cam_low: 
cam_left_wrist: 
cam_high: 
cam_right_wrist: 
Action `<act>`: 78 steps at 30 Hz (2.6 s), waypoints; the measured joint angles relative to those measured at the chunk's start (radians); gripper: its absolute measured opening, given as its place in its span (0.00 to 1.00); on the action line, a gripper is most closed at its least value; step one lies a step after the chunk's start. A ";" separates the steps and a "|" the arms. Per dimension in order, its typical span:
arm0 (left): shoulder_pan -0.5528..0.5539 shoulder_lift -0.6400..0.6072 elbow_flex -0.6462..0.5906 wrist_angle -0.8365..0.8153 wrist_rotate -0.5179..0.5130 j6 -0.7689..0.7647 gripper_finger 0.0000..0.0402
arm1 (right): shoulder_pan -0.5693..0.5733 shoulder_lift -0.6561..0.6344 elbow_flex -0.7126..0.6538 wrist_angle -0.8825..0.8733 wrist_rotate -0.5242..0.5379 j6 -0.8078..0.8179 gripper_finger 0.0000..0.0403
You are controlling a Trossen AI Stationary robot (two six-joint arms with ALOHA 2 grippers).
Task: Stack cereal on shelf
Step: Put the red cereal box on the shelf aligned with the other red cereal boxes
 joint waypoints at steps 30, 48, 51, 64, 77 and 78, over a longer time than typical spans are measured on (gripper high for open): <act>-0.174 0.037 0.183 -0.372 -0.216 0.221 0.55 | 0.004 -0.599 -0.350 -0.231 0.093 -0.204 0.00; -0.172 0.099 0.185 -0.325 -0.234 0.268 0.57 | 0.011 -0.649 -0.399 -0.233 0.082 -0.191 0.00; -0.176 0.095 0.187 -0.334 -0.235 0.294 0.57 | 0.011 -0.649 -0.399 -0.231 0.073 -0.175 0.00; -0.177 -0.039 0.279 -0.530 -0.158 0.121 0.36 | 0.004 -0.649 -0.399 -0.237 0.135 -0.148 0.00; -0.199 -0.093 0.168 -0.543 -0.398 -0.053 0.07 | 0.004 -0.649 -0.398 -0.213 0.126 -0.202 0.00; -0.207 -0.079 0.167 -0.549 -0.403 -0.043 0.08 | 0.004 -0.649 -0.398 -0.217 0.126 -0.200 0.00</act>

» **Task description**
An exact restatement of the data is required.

» **Task result**
cam_low: 
cam_left_wrist: 
cam_high: 
cam_right_wrist: 
Action `<act>`: 78 steps at 30 Hz (2.6 s), waypoints; the measured joint angles relative to those measured at the chunk's start (radians); gripper: its absolute measured opening, given as its place in its span (0.00 to 1.00); on the action line, a gripper is most closed at its least value; step one lies a step after the chunk's start. A ";" separates the steps and a "|" the arms. Per dimension in order, its typical span:
arm0 (left): shoulder_pan -0.5528..0.5539 shoulder_lift -0.6400..0.6072 elbow_flex -0.6462..0.5906 wrist_angle -0.8365..0.8153 wrist_rotate -0.5179..0.5130 j6 -0.7689..0.7647 gripper_finger 0.0000..0.0402
arm1 (right): shoulder_pan -0.5693..0.5733 shoulder_lift -0.6561..0.6344 elbow_flex -0.7126..0.6538 wrist_angle -0.8825..0.8733 wrist_rotate -0.5242..0.5379 j6 -0.8078..0.8179 gripper_finger 0.0000..0.0403
You are controlling a Trossen AI Stationary robot (two six-joint arms with ALOHA 2 grippers).
Task: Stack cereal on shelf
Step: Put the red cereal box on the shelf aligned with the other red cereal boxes
 joint waypoints at steps 30, 48, 51, 64, 77 and 78, over a longer time than typical spans are measured on (gripper high for open): <act>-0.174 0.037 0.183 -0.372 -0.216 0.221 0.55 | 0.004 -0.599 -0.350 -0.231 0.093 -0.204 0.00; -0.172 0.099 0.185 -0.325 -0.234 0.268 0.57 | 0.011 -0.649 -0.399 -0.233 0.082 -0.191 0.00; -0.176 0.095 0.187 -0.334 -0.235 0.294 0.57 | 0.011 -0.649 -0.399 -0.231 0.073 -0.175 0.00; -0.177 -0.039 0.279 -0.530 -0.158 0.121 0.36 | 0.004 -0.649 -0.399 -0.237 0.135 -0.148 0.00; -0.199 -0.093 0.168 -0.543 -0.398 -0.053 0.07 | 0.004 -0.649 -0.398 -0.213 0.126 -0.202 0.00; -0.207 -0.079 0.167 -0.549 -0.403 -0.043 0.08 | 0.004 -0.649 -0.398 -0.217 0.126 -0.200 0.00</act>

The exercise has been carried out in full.